According to the process time of the two methods shown in
Table 4 in the field test data processing, extra time is needed to handle the fusion feature construction. The time sacrifice of the MFF-LF method can be tolerated as it brings an improvement in the performance of the direct sound recognition.
8. Conclusions
Influenced by the underwater acoustic multipath channel, the signal will be distorted during transmission. The superposition of direct signals and the reflected signals results in the intricate blending of received signals, hence complicating the identification of direct signals for acoustic ranging. In this paper, the above problems are studied, and the identification method is proposed. Then, the following conclusions are obtained:
Through analyzing the pulse parameters under the influence of multipath channels, this paper explores the correlation between parameter characteristics and positioning performance. Multi-sensor fusion features are constructed based on the principle of geometric intersection. This feature enhances the available dimensions of parameters and increases the effective information of direct sound pulses, which is beneficial for improving the performance of the decision tree.

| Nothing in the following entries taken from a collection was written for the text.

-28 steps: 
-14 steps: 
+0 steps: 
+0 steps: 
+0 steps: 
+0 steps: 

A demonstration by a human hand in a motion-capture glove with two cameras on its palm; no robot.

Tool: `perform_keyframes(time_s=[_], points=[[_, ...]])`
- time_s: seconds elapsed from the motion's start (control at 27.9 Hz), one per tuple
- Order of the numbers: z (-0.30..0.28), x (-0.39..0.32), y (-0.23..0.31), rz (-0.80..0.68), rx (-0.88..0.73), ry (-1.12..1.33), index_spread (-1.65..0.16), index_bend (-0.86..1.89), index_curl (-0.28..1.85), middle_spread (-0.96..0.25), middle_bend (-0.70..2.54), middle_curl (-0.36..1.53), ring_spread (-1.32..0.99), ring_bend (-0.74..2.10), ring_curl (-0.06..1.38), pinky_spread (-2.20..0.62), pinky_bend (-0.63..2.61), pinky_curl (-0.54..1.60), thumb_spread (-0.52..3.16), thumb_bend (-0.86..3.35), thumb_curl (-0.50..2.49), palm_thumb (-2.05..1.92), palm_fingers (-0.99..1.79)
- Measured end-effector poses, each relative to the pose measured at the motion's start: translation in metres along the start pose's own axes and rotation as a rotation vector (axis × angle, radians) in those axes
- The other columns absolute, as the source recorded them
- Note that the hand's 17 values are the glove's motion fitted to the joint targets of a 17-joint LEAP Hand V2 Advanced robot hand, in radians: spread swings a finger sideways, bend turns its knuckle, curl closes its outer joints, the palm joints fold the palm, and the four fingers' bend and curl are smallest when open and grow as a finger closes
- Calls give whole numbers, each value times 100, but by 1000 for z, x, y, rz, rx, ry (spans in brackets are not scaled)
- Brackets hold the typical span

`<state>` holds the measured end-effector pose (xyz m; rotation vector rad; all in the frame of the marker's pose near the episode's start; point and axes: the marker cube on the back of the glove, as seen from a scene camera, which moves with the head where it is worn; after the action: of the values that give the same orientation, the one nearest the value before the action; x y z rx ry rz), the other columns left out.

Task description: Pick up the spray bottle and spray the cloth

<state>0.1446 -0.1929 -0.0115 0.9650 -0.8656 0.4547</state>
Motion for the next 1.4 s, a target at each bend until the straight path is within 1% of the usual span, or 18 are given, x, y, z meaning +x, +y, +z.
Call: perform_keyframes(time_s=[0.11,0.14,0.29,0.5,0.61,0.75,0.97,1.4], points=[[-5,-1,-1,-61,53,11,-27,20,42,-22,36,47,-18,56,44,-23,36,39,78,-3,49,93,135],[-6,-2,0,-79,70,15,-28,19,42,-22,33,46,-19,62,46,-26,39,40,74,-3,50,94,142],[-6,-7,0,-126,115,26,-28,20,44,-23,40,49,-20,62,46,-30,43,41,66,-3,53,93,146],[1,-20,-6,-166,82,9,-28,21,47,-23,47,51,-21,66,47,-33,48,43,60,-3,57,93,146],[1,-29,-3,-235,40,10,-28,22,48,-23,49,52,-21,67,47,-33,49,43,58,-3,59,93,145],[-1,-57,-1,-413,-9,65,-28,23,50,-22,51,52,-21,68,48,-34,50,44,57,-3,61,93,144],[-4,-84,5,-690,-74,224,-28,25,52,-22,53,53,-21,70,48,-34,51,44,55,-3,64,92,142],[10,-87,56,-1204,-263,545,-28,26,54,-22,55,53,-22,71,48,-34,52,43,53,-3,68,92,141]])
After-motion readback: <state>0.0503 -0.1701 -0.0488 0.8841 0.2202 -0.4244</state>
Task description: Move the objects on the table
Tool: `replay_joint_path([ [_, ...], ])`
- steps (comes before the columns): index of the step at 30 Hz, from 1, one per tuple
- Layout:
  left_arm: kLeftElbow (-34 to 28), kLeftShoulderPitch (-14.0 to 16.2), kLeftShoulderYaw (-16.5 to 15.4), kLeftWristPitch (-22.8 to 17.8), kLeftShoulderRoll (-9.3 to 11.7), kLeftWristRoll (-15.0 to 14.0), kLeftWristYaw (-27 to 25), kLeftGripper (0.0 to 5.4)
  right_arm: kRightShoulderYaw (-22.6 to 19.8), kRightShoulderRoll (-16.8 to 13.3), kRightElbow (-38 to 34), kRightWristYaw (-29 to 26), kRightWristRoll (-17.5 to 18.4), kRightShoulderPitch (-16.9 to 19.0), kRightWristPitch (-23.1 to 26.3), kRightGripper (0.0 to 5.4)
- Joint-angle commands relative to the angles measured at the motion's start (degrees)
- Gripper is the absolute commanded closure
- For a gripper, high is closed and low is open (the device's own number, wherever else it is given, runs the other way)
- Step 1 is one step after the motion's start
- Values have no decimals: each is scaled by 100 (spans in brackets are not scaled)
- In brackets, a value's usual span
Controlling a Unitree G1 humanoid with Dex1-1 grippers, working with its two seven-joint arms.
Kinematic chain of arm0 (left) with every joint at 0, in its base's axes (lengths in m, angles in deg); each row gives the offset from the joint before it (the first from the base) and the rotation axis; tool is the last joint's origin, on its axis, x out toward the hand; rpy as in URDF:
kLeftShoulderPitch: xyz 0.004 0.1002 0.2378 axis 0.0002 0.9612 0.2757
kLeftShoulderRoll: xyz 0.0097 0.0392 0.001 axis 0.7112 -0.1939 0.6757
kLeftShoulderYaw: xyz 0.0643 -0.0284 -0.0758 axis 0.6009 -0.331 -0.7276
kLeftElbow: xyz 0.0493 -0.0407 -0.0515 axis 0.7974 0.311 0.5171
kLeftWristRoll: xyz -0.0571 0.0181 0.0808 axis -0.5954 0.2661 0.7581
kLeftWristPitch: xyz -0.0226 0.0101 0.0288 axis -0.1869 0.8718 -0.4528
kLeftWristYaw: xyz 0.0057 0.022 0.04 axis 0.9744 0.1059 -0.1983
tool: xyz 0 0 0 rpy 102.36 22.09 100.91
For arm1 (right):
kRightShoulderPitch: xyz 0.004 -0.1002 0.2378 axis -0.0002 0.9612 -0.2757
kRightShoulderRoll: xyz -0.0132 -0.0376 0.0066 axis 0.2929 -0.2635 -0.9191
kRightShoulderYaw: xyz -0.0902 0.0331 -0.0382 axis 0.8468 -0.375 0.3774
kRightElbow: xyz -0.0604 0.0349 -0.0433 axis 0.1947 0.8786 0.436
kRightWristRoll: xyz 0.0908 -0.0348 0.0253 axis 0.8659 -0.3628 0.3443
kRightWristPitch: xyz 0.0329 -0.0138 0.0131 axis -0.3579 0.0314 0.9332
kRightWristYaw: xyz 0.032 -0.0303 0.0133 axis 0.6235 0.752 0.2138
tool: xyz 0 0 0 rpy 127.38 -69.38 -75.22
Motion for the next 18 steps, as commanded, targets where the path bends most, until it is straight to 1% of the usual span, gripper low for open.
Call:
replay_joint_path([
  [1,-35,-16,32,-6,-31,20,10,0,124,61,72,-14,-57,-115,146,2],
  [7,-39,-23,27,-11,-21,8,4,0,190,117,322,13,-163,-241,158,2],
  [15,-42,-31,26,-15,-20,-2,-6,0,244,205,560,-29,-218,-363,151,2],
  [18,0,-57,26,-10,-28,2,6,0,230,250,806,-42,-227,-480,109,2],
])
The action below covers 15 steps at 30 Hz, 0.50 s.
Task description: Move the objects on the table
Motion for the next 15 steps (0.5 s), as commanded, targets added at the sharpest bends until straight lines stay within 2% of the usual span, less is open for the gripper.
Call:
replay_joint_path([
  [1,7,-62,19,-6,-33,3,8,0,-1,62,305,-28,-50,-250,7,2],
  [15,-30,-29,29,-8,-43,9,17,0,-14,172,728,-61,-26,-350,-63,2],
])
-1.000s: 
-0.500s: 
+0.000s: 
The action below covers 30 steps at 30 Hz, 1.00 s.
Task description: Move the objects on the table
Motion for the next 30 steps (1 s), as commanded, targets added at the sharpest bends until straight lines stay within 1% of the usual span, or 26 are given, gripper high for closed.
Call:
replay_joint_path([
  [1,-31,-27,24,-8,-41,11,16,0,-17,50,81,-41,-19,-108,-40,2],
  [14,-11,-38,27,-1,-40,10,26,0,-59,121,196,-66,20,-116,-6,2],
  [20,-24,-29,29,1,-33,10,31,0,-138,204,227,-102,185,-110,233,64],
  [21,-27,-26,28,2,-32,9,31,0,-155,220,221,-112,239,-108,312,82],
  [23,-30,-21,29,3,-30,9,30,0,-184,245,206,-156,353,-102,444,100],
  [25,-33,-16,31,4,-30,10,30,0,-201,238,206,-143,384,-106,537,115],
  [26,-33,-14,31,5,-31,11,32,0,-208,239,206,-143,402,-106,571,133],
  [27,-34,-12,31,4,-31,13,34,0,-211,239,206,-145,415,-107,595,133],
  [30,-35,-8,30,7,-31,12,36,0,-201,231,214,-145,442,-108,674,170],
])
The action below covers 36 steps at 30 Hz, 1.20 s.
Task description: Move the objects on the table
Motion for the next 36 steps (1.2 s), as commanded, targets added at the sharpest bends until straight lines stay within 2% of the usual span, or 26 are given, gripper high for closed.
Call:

The computer simulation calculates the features of the received pulse parameters based on the models studied in this paper. The simulation is used to verify the viability of the MFF-LF method in solving the issue of the identification of direct CW signals. The processing of field test data provides additional evidence of the feasibility of the MFF-LF method in handling complex real-world environments.
Through a comparison with the S-DT method, the proposed method can significantly boost the accuracy of direct signal identification and therefore improve the accuracy of the subsequent localization solution.